The quest has finally come to an end: I made cinnamon rolls for the first time in over five years, and they were delightful. I couldn't find a safe recipe until now.
Here are the two recipes I found:
https://www.forkandbeans.com/2014/03/13/best-gluten-free-vegan-cinnamon-roll/ (https://www.forkandbeans.com/2014/03/13/best-gluten-free-vegan-cinnamon-roll/) (uses yeast)
and
https://www.forkandbeans.com/2013/03/04/yeast-free-cinnamon-rolls/ (https://www.forkandbeans.com/2013/03/04/yeast-free-cinnamon-rolls/) (no yeast)
We couldn't find yeast on our last grocery trip, so I tried the second recipe and it was a huge success. I look forward to trying the version with yeast once stores aren't so barren.

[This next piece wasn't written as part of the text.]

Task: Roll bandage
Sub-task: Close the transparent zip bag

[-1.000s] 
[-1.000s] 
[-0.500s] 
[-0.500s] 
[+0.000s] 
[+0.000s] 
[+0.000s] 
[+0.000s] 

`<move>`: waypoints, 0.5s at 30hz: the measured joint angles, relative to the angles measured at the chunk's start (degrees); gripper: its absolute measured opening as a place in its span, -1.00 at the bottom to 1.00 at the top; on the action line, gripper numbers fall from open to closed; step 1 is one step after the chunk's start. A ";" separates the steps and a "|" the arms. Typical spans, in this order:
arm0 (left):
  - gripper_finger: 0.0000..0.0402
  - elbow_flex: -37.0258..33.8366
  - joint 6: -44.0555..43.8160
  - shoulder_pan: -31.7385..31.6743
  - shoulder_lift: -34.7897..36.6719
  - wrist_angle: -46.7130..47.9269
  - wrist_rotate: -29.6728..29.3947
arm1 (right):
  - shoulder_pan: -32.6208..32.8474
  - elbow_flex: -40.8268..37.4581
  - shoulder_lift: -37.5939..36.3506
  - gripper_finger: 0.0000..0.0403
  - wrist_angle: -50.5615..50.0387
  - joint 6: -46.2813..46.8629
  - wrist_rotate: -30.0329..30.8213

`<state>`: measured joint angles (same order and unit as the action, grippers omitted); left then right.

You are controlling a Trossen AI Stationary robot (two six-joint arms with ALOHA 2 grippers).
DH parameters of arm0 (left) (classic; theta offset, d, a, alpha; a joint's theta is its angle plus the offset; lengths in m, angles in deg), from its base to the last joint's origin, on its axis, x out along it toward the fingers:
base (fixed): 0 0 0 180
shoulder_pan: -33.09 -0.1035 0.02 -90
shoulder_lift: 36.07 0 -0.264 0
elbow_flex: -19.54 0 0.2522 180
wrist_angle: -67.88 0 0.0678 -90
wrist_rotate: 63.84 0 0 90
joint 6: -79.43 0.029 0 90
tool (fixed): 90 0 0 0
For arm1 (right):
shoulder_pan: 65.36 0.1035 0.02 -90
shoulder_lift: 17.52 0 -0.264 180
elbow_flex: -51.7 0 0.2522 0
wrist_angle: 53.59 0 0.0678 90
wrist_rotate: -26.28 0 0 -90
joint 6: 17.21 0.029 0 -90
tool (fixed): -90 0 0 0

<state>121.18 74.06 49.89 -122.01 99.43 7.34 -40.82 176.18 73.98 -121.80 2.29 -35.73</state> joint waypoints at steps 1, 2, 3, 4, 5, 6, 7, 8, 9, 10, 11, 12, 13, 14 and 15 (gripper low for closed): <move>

The filling was a bit too sugary for us, so we may use less sugar and more cinnamon next time.
The flour mix I used was:
1 cup brown rice flour
1 cup millet flour
½ cup cornstarch
½ cup chickpea flour
It seems to be my go-to 'all-purpose' flour mix lately, and hasn't failed me yet. The flavour isn't as mild as I would like, but I'm happy to have a flour mix that works. I can work on refining the taste later. Quinoa flour also works in place of the chickpea flour, and it's a bit milder in some recipes... but I don't have any at the moment.
Let the emotional baking continue... (though I will stick to more wholesome recipes)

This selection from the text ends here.